In the listing below, locate the line containing "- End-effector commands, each" and the line containing "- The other". Output both of them and every line between, exactly as written, and nothing more.

>>>

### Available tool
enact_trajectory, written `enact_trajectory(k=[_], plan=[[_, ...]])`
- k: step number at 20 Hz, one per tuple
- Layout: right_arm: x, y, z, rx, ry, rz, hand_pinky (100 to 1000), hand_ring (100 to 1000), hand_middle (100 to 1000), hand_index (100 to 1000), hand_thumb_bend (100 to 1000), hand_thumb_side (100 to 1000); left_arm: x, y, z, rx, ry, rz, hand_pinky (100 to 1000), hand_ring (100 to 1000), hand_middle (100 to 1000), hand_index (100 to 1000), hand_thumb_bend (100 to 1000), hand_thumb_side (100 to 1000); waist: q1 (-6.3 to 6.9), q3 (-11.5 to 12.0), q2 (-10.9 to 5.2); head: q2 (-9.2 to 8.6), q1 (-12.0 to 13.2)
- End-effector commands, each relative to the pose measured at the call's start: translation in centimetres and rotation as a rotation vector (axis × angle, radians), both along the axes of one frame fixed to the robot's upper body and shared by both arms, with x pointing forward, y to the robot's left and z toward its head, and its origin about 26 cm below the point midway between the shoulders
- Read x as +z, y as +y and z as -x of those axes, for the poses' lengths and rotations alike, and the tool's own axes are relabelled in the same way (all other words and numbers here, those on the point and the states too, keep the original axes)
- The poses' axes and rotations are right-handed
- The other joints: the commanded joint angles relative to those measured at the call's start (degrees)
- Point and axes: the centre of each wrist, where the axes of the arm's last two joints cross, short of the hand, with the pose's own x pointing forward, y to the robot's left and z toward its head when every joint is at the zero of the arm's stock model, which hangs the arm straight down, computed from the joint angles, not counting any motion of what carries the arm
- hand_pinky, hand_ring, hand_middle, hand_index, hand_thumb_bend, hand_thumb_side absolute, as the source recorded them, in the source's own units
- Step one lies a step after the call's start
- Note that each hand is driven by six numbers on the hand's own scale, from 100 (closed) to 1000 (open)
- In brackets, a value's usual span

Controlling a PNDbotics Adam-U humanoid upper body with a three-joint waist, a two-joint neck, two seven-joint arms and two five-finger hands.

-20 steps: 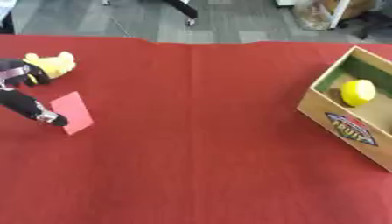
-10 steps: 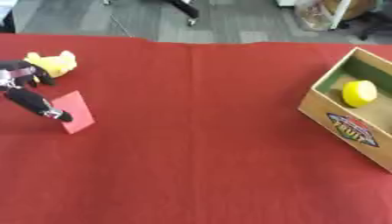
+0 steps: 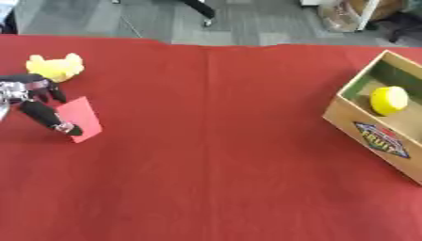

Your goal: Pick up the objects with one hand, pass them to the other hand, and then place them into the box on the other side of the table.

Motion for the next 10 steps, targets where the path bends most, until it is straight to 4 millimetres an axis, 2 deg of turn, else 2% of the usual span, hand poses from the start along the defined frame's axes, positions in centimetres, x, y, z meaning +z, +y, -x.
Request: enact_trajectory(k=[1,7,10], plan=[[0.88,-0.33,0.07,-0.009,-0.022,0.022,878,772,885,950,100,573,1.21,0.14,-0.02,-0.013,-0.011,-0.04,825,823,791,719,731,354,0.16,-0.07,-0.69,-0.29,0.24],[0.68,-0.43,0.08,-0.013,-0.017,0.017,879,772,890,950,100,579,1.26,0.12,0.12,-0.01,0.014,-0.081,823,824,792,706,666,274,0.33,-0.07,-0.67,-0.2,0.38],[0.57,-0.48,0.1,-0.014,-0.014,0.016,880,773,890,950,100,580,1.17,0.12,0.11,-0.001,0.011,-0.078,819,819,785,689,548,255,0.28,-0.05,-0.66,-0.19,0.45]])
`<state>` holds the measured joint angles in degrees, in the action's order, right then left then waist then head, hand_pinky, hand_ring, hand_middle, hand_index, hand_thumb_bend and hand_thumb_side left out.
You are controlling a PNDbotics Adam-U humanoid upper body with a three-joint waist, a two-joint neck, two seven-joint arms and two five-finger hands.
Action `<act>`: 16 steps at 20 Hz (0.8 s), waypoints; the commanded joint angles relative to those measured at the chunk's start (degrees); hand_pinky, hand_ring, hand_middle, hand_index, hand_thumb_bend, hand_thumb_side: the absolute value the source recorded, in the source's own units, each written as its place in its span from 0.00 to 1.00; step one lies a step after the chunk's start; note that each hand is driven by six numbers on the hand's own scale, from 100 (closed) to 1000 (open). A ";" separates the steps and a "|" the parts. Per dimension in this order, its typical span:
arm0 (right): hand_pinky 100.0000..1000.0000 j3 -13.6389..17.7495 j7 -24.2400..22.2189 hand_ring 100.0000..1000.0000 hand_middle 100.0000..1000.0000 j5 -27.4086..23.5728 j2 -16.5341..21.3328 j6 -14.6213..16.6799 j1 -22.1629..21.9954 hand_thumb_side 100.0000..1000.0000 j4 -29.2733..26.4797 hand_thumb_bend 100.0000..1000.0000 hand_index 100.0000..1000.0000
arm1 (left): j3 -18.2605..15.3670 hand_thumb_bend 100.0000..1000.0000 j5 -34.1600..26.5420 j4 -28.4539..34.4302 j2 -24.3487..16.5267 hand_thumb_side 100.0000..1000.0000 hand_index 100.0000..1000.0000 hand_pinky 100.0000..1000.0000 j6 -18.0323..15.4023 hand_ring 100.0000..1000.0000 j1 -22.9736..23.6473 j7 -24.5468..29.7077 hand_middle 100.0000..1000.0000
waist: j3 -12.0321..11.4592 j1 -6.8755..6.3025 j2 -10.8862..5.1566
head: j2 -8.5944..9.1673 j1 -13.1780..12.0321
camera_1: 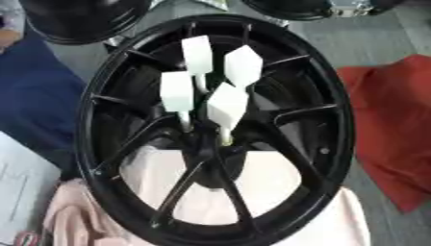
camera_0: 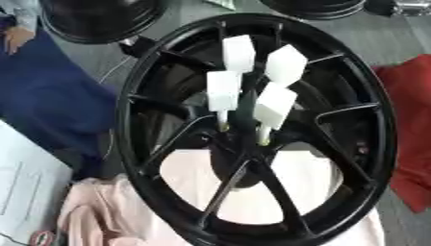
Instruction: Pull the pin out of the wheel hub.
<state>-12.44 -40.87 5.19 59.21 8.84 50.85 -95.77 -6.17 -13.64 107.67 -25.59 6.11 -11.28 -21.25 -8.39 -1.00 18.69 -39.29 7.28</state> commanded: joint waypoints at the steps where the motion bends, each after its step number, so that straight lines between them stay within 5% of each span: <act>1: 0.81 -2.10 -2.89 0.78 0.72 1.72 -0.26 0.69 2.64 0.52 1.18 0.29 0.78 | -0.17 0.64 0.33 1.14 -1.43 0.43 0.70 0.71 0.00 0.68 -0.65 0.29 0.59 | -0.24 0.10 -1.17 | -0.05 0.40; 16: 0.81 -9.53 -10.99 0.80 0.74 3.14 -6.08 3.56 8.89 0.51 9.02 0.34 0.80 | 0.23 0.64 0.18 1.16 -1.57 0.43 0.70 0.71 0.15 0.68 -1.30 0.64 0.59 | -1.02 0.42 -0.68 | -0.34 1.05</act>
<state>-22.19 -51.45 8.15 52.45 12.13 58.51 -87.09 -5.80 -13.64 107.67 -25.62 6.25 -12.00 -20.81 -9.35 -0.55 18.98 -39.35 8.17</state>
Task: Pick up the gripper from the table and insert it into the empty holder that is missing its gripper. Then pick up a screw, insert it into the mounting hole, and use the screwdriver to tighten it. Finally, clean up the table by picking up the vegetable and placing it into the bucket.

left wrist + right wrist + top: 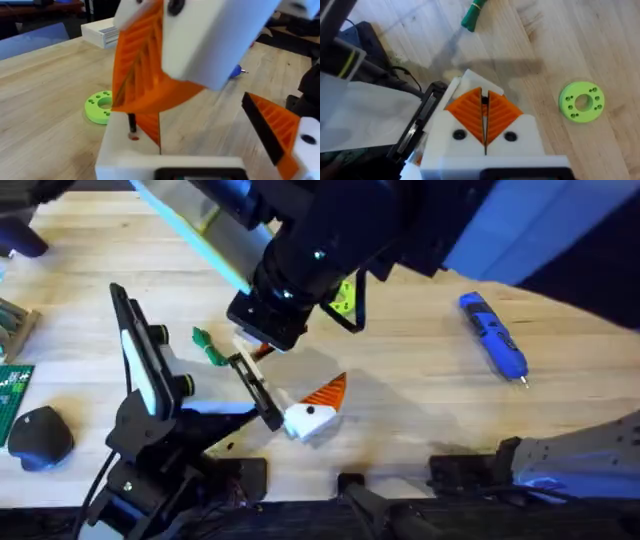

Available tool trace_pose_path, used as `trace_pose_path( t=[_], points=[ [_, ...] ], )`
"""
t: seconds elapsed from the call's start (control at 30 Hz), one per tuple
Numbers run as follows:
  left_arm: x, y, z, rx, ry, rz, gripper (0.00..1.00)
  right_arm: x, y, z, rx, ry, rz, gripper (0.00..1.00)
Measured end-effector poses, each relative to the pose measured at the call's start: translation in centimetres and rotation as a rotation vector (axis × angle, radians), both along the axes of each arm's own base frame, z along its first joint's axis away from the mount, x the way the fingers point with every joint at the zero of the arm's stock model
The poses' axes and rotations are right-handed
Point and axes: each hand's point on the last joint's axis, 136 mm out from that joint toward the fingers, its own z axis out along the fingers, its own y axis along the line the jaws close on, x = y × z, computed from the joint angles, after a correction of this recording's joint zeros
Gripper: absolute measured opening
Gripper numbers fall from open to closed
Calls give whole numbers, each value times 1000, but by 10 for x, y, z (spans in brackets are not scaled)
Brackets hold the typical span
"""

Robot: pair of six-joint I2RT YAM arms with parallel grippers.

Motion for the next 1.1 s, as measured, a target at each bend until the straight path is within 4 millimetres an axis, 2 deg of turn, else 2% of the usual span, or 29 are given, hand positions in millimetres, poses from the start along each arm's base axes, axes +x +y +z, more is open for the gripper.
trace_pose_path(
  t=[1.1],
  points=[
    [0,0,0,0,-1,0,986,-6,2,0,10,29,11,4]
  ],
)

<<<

EXERCISE ANSWER
- End-effector commands, each relative to the pose measured at the call's start: translation in centimetres and rotation as a rotation vector (axis × angle, radians), both along the axes of one frame fixed to the robot's upper body and shared by both arms, with x pointing forward, y to the robot's left and z toward its head, and its origin about 26 cm below the point midway between the shoulders
- Read x as +z, y as +y and z as -x of those axes, for the poses' lengths and rotations alike, and the tool's own axes are relabelled in the same way (all other words and numbers here, those on the point and the states too, keep the original axes)
- The poses' axes and rotations are right-handed
- The other joints: the commanded joint angles relative to those measured at the call's start (degrees)

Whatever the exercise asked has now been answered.